*Exercise aim*: Return an exact copy of the data, starting at its first line and ending at the line that contains "The text here", minus any pictures.

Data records

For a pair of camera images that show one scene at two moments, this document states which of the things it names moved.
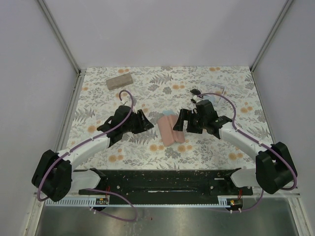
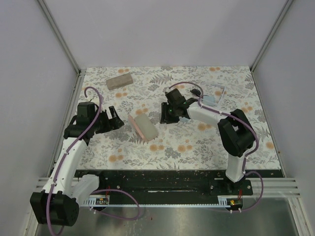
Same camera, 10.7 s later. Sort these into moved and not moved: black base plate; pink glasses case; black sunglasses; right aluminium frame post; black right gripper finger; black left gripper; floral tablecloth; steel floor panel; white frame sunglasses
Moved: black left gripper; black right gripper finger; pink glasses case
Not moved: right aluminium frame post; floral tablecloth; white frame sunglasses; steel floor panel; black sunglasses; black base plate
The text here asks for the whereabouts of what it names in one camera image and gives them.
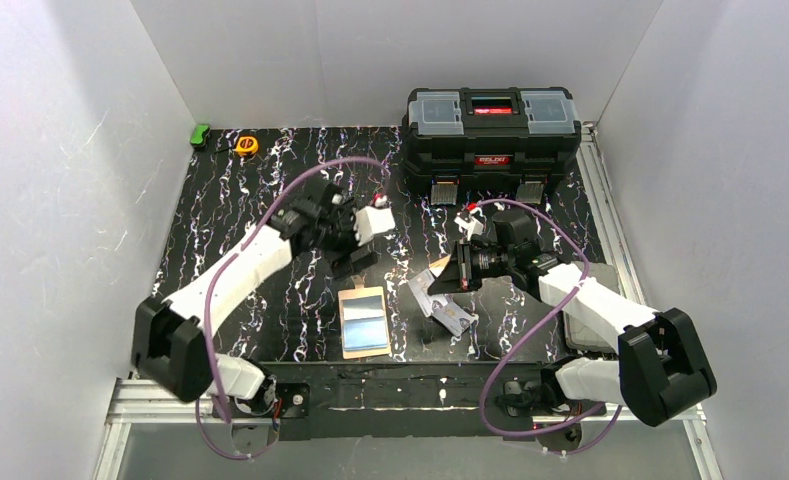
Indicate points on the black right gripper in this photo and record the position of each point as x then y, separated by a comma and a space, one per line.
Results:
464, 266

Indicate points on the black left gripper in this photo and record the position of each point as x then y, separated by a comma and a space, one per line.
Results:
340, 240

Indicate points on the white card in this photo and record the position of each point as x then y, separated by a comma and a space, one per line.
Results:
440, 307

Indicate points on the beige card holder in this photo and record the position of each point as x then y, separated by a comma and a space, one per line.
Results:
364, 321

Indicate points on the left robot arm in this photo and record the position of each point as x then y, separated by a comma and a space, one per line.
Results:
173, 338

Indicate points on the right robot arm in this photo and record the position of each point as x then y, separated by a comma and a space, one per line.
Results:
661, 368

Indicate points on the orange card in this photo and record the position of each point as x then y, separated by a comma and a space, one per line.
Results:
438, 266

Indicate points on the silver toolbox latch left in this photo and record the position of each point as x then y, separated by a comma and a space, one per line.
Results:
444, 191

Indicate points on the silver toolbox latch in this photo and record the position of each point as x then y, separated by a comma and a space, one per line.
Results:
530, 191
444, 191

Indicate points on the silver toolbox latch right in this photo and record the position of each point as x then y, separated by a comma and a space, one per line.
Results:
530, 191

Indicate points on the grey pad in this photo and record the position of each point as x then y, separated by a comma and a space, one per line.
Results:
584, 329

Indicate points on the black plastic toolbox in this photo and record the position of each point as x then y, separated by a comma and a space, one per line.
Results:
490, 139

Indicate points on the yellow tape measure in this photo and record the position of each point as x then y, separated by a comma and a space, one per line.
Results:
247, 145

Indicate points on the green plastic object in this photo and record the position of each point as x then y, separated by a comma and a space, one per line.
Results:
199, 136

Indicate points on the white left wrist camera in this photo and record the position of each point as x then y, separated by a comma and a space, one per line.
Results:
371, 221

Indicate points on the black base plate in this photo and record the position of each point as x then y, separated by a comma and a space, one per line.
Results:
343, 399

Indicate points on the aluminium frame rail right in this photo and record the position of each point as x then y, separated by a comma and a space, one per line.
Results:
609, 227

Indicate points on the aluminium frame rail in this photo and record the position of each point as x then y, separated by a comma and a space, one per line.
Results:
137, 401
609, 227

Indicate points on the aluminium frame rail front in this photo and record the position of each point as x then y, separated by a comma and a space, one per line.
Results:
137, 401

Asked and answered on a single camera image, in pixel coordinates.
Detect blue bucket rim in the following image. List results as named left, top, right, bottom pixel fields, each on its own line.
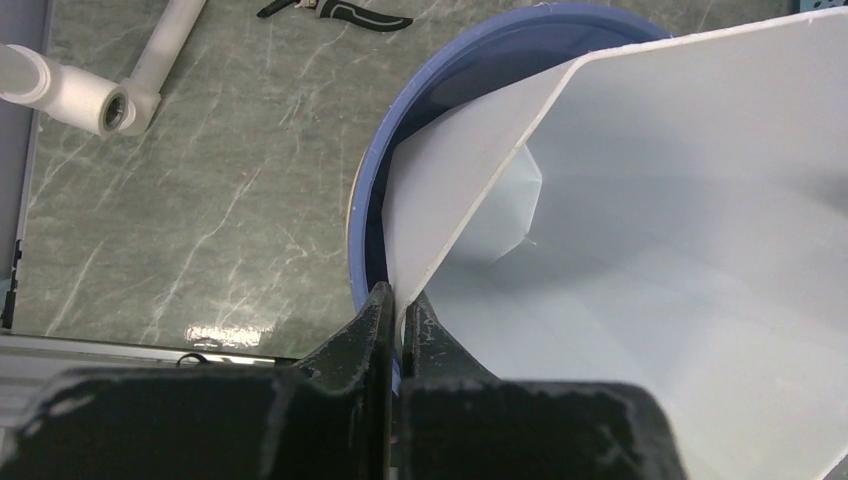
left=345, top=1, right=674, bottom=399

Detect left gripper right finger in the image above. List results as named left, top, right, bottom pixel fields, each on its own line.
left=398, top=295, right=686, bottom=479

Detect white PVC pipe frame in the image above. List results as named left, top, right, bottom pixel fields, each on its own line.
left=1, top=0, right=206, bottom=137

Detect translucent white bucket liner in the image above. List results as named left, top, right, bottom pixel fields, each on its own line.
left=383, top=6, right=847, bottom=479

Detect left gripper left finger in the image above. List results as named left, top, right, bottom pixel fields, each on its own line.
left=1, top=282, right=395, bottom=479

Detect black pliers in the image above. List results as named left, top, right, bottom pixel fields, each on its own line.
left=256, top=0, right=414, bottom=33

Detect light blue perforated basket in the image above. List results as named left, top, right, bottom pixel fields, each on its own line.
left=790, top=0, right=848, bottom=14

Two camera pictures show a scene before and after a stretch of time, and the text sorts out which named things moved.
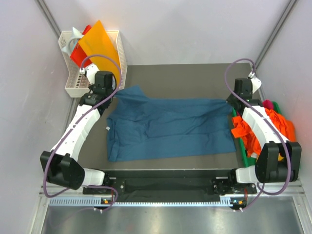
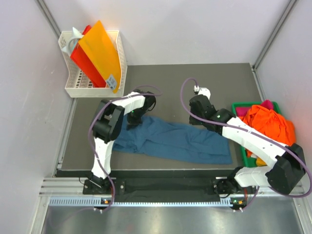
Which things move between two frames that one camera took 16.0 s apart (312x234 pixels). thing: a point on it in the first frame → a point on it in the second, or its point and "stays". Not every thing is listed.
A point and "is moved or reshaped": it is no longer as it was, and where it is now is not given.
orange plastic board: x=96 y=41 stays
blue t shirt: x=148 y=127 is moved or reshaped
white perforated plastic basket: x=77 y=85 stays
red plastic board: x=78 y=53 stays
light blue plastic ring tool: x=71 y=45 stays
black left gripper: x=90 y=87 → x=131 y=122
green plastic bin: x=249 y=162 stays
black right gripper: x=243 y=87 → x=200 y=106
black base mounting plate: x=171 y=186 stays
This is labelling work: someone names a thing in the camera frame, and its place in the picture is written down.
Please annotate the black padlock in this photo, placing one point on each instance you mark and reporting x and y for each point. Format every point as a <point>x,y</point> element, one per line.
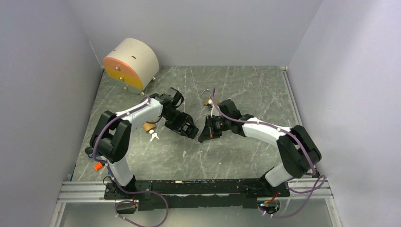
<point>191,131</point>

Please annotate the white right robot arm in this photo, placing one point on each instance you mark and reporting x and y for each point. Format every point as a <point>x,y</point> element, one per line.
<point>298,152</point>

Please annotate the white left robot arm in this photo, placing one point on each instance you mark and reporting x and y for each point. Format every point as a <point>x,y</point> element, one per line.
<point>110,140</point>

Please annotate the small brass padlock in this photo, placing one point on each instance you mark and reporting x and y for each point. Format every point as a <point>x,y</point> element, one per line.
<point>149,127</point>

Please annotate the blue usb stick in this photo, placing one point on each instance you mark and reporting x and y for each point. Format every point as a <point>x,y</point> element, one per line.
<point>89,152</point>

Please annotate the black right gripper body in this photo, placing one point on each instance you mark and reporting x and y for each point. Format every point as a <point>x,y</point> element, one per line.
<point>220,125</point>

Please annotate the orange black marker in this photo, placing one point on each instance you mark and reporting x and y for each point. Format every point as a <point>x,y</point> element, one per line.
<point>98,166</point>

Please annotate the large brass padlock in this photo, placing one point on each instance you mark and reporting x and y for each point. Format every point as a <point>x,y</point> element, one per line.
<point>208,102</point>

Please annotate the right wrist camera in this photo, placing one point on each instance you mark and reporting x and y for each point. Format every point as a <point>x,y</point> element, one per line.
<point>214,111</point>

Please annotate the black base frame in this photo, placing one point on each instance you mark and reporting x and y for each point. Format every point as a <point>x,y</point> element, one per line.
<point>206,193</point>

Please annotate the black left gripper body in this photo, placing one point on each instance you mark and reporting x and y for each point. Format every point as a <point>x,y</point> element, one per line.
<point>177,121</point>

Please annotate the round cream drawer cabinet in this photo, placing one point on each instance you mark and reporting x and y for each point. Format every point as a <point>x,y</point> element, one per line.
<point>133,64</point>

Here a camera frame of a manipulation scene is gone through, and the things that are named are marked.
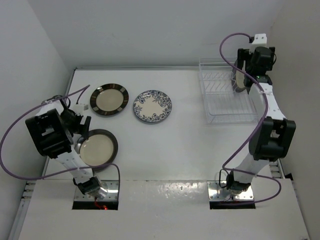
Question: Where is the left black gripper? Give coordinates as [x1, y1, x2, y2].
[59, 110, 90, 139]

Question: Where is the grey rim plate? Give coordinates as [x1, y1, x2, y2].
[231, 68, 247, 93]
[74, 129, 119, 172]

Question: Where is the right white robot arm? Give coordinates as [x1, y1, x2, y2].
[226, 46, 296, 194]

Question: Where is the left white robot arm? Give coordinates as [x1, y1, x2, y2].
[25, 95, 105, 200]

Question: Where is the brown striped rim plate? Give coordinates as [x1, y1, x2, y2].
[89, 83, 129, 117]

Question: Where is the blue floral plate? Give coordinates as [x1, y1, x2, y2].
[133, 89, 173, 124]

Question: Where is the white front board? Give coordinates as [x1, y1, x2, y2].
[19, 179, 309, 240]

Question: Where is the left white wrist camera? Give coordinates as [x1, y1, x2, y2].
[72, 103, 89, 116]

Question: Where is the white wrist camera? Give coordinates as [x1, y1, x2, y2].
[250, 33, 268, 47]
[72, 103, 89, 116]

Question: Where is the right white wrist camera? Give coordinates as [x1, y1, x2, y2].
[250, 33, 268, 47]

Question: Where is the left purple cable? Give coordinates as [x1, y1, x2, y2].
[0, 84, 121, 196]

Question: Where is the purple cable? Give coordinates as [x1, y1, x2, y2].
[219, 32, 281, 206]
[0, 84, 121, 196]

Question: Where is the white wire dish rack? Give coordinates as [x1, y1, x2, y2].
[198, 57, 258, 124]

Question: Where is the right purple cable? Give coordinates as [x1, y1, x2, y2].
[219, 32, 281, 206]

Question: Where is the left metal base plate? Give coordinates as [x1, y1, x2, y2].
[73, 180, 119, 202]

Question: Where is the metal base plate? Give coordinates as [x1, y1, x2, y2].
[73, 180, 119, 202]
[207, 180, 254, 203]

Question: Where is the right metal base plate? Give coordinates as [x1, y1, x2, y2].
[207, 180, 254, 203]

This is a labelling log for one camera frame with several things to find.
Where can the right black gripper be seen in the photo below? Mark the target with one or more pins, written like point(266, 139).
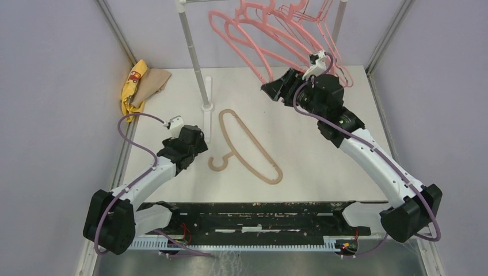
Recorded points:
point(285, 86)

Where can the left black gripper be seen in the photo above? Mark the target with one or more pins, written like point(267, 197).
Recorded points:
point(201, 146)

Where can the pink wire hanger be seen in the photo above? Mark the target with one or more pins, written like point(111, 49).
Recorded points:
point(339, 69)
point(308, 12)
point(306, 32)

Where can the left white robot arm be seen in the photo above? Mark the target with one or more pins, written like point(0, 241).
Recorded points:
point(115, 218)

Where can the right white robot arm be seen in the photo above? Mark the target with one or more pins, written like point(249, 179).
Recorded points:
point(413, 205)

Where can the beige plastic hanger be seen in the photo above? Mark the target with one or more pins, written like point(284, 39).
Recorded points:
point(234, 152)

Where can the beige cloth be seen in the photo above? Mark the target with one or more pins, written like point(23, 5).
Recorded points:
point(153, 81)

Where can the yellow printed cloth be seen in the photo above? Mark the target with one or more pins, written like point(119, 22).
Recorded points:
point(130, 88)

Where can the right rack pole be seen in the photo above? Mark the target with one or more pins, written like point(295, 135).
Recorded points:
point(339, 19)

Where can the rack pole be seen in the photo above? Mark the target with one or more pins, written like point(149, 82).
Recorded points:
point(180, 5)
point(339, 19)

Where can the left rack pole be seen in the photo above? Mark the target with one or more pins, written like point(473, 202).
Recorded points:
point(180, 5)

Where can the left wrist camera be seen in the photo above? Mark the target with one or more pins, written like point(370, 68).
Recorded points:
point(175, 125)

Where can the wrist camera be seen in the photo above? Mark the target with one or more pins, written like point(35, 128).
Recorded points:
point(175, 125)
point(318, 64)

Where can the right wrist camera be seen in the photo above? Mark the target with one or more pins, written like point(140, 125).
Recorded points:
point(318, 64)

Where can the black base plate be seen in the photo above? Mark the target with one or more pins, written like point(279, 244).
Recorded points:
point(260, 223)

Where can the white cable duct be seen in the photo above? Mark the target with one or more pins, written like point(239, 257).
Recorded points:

*Output of the task*:
For a pair of camera images that show one scene at two moments, this document states which of the things it names moved.
Same camera, 10.7 s later. Sort these into moved and not moved: black base plate; pink glasses case; black sunglasses; right aluminium frame post; black right gripper finger; black left gripper; floral tablecloth; steel floor panel; white frame sunglasses
Moved: black left gripper; black right gripper finger; pink glasses case
Not moved: right aluminium frame post; floral tablecloth; white frame sunglasses; steel floor panel; black sunglasses; black base plate
The text here asks for the whereabouts of what it names in one camera image and gives them.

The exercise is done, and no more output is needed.